GASMASK VIOLENCE & VUOHI – Hatred United

 
Gruppo: Gasmask Violence / Vuohi
Titolo: Hatred United
Anno: 2011
Provenienza: Finlandia
Etichetta: Autoprodotto
Contatti:

Facebook  Soundcloud  Myspace

 
TRACKLIST

  1. Gasmask Violence – Generation Overdose
  2. Gasmask Violence – Machine Gun Church
  3. Gasmask Violence – Gimme Gimme Some Napalm
  4. Gasmask Violence – Heavy Metal Is Dangerous
  5. Vuohi – Retaliation
  6. Vuohi – Kellot [cover Lama]
  7. Vuohi – Vitutuksen Multihuipennus [cover Impaled Nazarene]
  8. Vuohi – Bite It You Scum [cover GG Allin & The Scumfucs]
DURATA: 17:54
 

Come sfondarsi di birra e fare a spallate contro un muro, divertendosi con un disco: tutto molto semplice quando ti ritrovi fra le mani split come quello fra Gasmask Violence e Vuohi. I secondi li abbiamo già incrociati nell'occasione in cui recensii il demo "The Rising Era Of Goat", dei primi invece non ho proprio nessuna informazione, dato che il foglio allegato al lavoro mi parlava unicamente degli a me già noti finnici. Posso solo supporre quindi che siano connazionali o addirittura — visti i nomi d'arte utilizzati dal gruppo (Angelhunter, Violent Vomitor, Toricor e Prince Brutal) non accompagnati da ulteriori dati sul ruolo ricoperto nella band — che in realtà siano un progetto collaterale degli stessi Vuohi. Voi lo sapete? Io no.

Diciotto minuti di musica, otto brani, quattro per formazione. Tutto molto chiaro, nulla di più elementare così come elementare è lo svolgersi di questo "Hatred United".

Aprono le danze i Gasmask Violence, cosa faranno 'sti ragazzi? Una sorta di commistione fra Motörhead, d-beat, punk e un suono annerito black metal. Il rimando alle atmosfere delle ultime opere di Fenriz e Nocturno Culto non si può escludere a priori ed è evidente che il tasso alcolico e di sfrontatezza riversato nelle orecchie sembri urlare fanculo, se ti piace bene, al contrario fottiti; non è di sicuro detto fra le righe, soprattutto nei momenti più celeri. E vogliamo parlare della voce? Se qualcuno nel recente passato si fosse lamentato delle prove dietro il microfono dei norvegesi, qui non resisterebbe cinque secondi; l'essere sbilenchi è proprio di casa, ma si sente che l'approccio è godereccio.
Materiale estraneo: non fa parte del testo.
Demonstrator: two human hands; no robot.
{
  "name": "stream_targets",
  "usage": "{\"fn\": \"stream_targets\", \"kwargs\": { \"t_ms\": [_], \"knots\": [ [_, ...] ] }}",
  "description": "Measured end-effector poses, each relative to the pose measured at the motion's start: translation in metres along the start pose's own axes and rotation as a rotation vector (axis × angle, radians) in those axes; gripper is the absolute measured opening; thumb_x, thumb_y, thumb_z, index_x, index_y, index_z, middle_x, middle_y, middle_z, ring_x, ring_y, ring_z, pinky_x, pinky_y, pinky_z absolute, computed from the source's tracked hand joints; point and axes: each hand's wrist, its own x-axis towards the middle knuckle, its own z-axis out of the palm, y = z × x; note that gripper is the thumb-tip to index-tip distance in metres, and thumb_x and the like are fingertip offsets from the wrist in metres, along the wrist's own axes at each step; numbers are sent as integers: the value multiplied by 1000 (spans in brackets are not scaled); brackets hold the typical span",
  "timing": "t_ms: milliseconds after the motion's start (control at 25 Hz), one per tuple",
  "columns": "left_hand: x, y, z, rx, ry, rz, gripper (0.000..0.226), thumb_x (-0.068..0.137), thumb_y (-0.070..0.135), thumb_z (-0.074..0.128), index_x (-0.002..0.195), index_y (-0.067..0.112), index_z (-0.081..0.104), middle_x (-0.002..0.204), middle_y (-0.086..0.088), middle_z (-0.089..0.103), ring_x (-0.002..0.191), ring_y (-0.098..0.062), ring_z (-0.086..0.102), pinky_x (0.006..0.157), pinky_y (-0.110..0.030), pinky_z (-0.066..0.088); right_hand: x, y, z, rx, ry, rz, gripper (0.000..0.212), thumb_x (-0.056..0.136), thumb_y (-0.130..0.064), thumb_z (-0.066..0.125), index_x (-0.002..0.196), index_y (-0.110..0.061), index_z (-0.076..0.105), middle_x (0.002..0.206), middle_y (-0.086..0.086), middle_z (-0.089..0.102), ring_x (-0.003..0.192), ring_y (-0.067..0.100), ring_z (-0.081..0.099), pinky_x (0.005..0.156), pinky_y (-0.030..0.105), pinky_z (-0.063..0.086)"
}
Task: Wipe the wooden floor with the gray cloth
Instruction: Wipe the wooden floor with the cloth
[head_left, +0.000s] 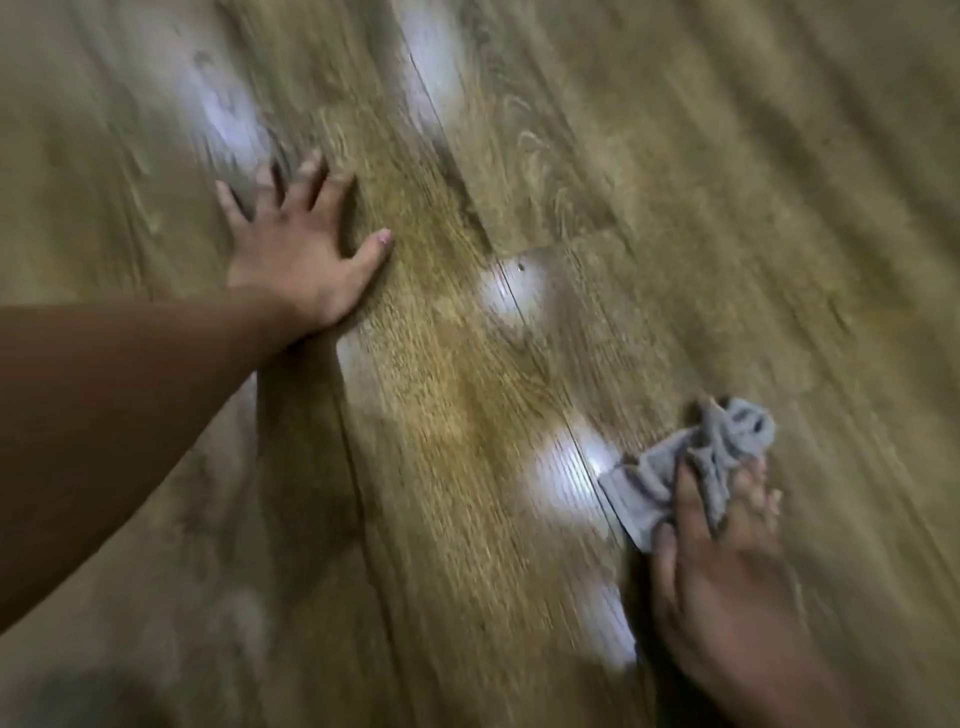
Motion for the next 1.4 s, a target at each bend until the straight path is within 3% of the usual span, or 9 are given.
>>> {"fn": "stream_targets", "kwargs": {
  "t_ms": [80,200,360,480,640,840,1040,1240,1400],
  "knots": [
    [-2,1,-1,-2,13,-20,81,86,81,17,152,34,23,167,1,17,154,-36,4,117,-69,-1,51,-32,-18,12,-39,8,69,93,-37,13,153,-3,16,153,41,9,146,50,-1,121,54,0],
    [-5,7,-6,-19,-25,-21,82,87,80,13,155,34,21,167,2,13,154,-35,-1,117,-68,-3,107,-76,-32,7,82,28,66,99,-33,25,156,-9,0,155,38,-4,147,46,-12,121,50,-7],
    [-6,7,-13,-5,-73,-22,83,89,77,12,158,31,17,168,1,6,154,-37,-4,116,-70,0,179,-131,-63,3,51,72,68,99,-33,29,155,-7,3,154,40,-5,145,50,-13,120,54,-5],
    [-7,11,-19,-4,-115,15,81,90,74,23,156,27,27,167,-4,17,153,-43,4,114,-73,6,254,-174,-95,15,3,45,68,99,-37,25,155,-8,-2,154,38,-9,145,50,-16,120,55,-8],
    [-7,11,-24,-82,-49,35,78,86,67,43,149,21,47,162,-9,31,149,-47,17,112,-76,11,399,-255,-145,-7,68,-61,67,99,-40,26,156,-12,3,157,34,-9,145,48,-14,118,58,-7],
    [-4,8,-9,-70,54,31,77,86,66,43,147,19,47,161,-11,32,149,-48,18,112,-75,9,534,-324,-181,-25,198,-101,69,97,-49,24,157,-19,8,159,28,-8,146,47,-11,118,58,-4],
    [-6,10,-18,-31,-18,14,77,87,68,39,150,24,43,162,-6,32,150,-44,17,113,-75,13,473,-269,-178,-20,188,-316,64,98,-43,18,156,-17,9,161,25,4,149,40,-5,115,67,0],
    [-6,11,-23,1,-109,9,78,90,70,31,153,25,38,165,-6,24,152,-43,12,114,-74,12,209,-91,-66,-110,208,-300,66,100,-51,11,151,-18,34,161,17,18,150,34,13,111,58,26],
    [-6,10,-22,-19,-93,26,78,89,68,35,152,21,39,163,-10,27,150,-47,14,113,-76,12,197,-76,-72,-164,76,-305,77,97,-58,2,148,-15,39,159,19,25,146,37,21,106,60,33]
  ]
}}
Successivamente si fanno strada i Vuohi: dopo un pezzo unico esemplare nuovo di pacca ("Retaliation") che non sposta di una virgola ciò che avevano confermato di saper fare nel demo, una discreta mistura di grind e black, inizia la serie di cover che dirotta in territori maggiormente punk la situazione. Non conoscevo i punk rocker Lama loro connazionali (autori di "Kellot"), ma di sicuro è difficile non riconoscere la successiva "Vitutuksen Multihuipennus" di Mika Luttinen & soci, contenuta in quel gioiellino che è "Suomi Finland Perkele". La canzone viene interpretata con la dovuta e sostenuta irruenza, è strano però notare che il suono diventi in alcuni frangenti sin troppo affine a quello dei Gasmask Violence, sembra quasi che i Vuohi ne siano una versione progredita.

"Hatred United" si chiude con l'omaggio rivolto alla figura di GG Allin e i suoi The Scumfucs di "Bite It You Scum" e i diciotto minuti sono volati via talmente in fretta che avrò rimesso su lo split almeno tre o quattro volte consecutive. Mi sono divertito assumendolo in grandi dosi perché è un rozzo, crudo e scapocciante invito a lasciarsi andare. In caso cercaste altro e vi soffermaste sulla produzione, schietta ed evidentemente quanto volutamente sporca, iniziando a farvi paranoie, beh, lasciate perdere. Probabilmente avere alle orecchie una prova di questo tipo sarebbe per voi solo uno spreco di tempo, in alternativa mollate un attimo la presa e godetevela.